A correspondence analysis was carried out to relate the samples by means of the different juices with all the attributes evaluated and the assessors’ preferences. From this analysis, two factors were obtained that explained 90% of the variability in the results (Figure 2). The first factor (F1) explained 76.08% of the variability, and the second (F2) explained 13.79%. Figure 2 shows the projection in the plane of the juices and attributes derived from the correspondence analysis. Samples are mainly ordered from left to right in the graph, from the lowest to the highest RMD concentration on F1. OJP0 was identified as more bitter, whilst OJWO was related to acidity and flavour intensity. The OJWP5 sample was favourably evaluated for its colour and mouthfeel, and juices with higher concentrations of RMD were identified as the sweetest. Furthermore, sweetness is the sensory attribute that has the most weight on overall liking.
3.2. Physico-Chemical Properties
The °Brix content of orange juice comes from its sugar content, mainly fructose, sucrose, and glucose. Also, acidity is a result of its citric acid content. The °Brix/acid ratio plays a major role in the sensory properties of orange juice. For this reason, it is commonly used as a juice quality and fruit maturity indicator [33]. They are also measured to ensure non-deviation during the juice extraction process, in accordance with the AIJN [30]. OJWP0 had almost the same (p > 0.05) °Brix as OJP0 (Table 1). RMD addition proportionally increased (p < 0.05) the °Brix values of orange juice in both OJWP and OJP samples. This phenomenon was expected as RMD displays good dissolving properties in water [5]. Contrariwise, orange pulp, an insoluble fibre, did not have a significant (p > 0.05) impact on °Brix. Unlike with °Brix, adding higher concentrations of RMD to orange juice proportionally decreased (p < 0.05) its acidity. This could be explained since RMD addition reduced the quantity of raw orange juice and therefore citric acid. Similar results were obtained in previous work on RMD addition to orange juice [34,35,36]. Other studies on prebiotic-added fruit-based beverages also showed the same behaviour [37,38,39]. Thus, adding RMD to orange juice helped to achieve a favourable sweet/acid balance, as RMD-added samples obtained higher overall rating scores (Figure 1). RMD incorporation into orange juice did not affect (p > 0.05) the pH, which ranged between 3.67 and 3.71 in all samples. The potential technological applications of prebiotics not only for a nutritious upgrade but also for sensory and physico-chemical improvements in conventional food have been discussed [40].

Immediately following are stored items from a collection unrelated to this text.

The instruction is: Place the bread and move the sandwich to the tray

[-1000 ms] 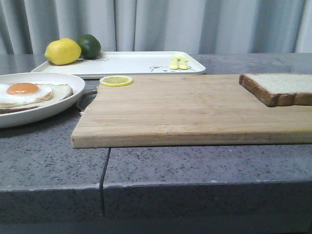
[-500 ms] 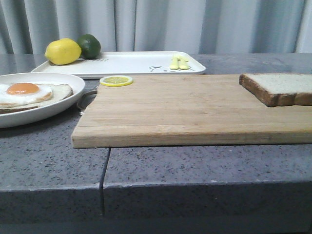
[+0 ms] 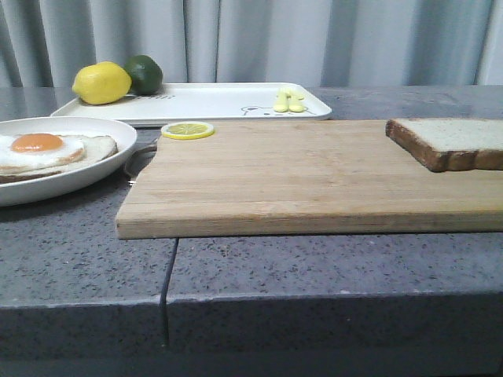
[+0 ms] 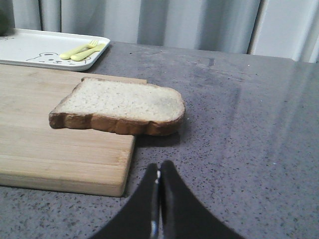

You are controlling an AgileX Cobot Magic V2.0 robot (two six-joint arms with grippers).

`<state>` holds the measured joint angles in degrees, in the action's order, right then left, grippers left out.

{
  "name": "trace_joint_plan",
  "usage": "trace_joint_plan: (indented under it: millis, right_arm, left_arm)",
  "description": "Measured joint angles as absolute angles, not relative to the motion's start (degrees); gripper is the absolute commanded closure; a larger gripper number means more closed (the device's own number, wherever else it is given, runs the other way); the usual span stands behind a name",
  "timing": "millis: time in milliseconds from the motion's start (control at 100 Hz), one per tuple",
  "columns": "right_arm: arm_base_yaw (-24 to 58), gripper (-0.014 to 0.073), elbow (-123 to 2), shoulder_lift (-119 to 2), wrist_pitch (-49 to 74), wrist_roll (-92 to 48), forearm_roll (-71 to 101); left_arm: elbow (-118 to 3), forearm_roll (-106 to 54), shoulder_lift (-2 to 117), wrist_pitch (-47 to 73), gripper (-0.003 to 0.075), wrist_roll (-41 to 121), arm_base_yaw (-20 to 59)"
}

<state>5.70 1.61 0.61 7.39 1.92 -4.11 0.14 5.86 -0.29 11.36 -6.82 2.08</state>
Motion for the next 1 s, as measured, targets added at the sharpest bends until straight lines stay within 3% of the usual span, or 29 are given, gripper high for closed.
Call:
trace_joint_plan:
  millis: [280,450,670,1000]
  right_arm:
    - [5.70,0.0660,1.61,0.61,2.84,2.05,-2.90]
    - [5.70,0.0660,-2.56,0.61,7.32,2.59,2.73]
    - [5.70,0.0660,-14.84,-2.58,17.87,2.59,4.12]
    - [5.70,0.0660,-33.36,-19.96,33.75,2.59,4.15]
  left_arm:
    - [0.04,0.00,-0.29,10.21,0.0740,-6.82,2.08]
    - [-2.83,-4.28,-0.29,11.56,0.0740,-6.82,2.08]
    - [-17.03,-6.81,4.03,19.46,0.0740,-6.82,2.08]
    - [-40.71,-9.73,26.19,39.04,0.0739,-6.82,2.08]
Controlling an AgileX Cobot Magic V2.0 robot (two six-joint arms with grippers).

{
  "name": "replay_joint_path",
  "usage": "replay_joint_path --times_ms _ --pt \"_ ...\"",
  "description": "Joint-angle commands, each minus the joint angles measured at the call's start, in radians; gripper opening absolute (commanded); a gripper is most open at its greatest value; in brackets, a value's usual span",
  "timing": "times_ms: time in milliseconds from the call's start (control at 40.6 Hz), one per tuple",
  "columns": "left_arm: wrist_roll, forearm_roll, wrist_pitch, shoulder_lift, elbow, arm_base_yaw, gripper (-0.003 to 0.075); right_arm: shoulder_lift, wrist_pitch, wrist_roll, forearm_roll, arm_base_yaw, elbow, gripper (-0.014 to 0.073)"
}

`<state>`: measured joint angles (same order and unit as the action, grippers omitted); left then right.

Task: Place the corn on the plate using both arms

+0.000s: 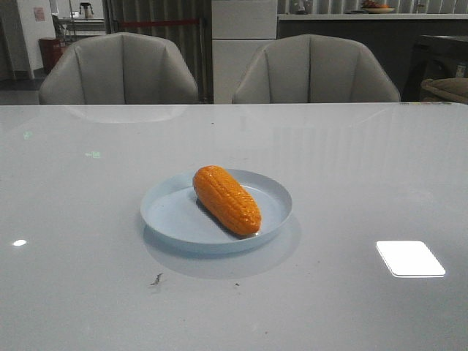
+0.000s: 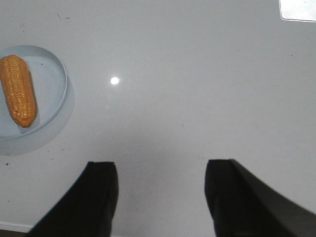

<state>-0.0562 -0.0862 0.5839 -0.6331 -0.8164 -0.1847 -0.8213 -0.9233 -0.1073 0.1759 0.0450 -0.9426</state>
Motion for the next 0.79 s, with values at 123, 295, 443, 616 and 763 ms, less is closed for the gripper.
replay_joint_path --times_ms 123,295,443,616,763 --pt "0.0 0.144 -0.319 0.217 0.249 0.086 0.009 0.008 0.06 -0.006 0.004 0.007 -0.027 0.0489" --pt "0.0 0.137 -0.498 0.388 0.503 0.091 0.009 0.008 0.06 -0.006 0.004 0.007 -0.027 0.0489" --pt "0.0 0.137 -0.684 0.545 0.691 0.091 0.009 0.008 0.06 -0.006 0.004 0.007 -0.027 0.0489" --pt "0.0 0.125 -0.836 0.647 0.826 0.091 0.009 0.008 0.063 -0.006 0.004 0.007 -0.027 0.0489" --pt "0.0 0.117 -0.774 0.641 0.826 0.091 0.009 0.008 0.052 -0.006 0.004 0.007 -0.027 0.0489"
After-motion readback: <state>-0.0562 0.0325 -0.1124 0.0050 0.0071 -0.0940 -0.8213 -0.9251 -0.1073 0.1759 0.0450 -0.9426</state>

The colour of orange juice, which is mainly due to carotenoid pigments, plays an important role as a quality indicator and is key to consumer acceptance [41]. RMD addition at higher concentrations significantly decreased L* values (p < 0.05) (Table 1). Therefore, all orange juices turned slightly darker when the RMD concentration was raised. This is probably because adding RMD reduced the orange juice content in the finished samples. Orange pulp showed a small but significant (p < 0.05) effect on the L* values, as all OJP RMD-added samples showed higher L* values than the free-pulp samples at the same RMD concentrations. In addition, OJWP samples obtained, in general, lower a* values than OJP samples, meaning that OJP samples were slightly redder than OJWP samples. This could be an indicator that pulp incorporation into orange juice could add carotenoids to orange juice. Accordingly, in a past study on orange juice bioactive compounds, pulp-added orange juice presented higher carotenoid content than pulp-free orange juice [35]. The b* value was barely affected by orange pulp presence. Additionally, RMD incorporation into orange juice decreased (p < 0.05) the L* and b* values, meaning that samples lost brightness and yellowness, especially at higher RMD concentrations. The a* values were also affected by RMD but not in a significant way. Higher RMD concentrations caused (p < 0.05) colour changes in both OJWP and OJP samples, mainly in pulp-free samples. According to Bodart et al. [42], if the ΔE is larger than 3 units, colour changes may start to be perceptible by the human eye. Instrumentally, it was proven that the addition of pulp helped to better retain the original colour of the orange juice in the RMD-added samples, although panellists did not find evident colour differences among all samples during sensory evaluation (Figure 1).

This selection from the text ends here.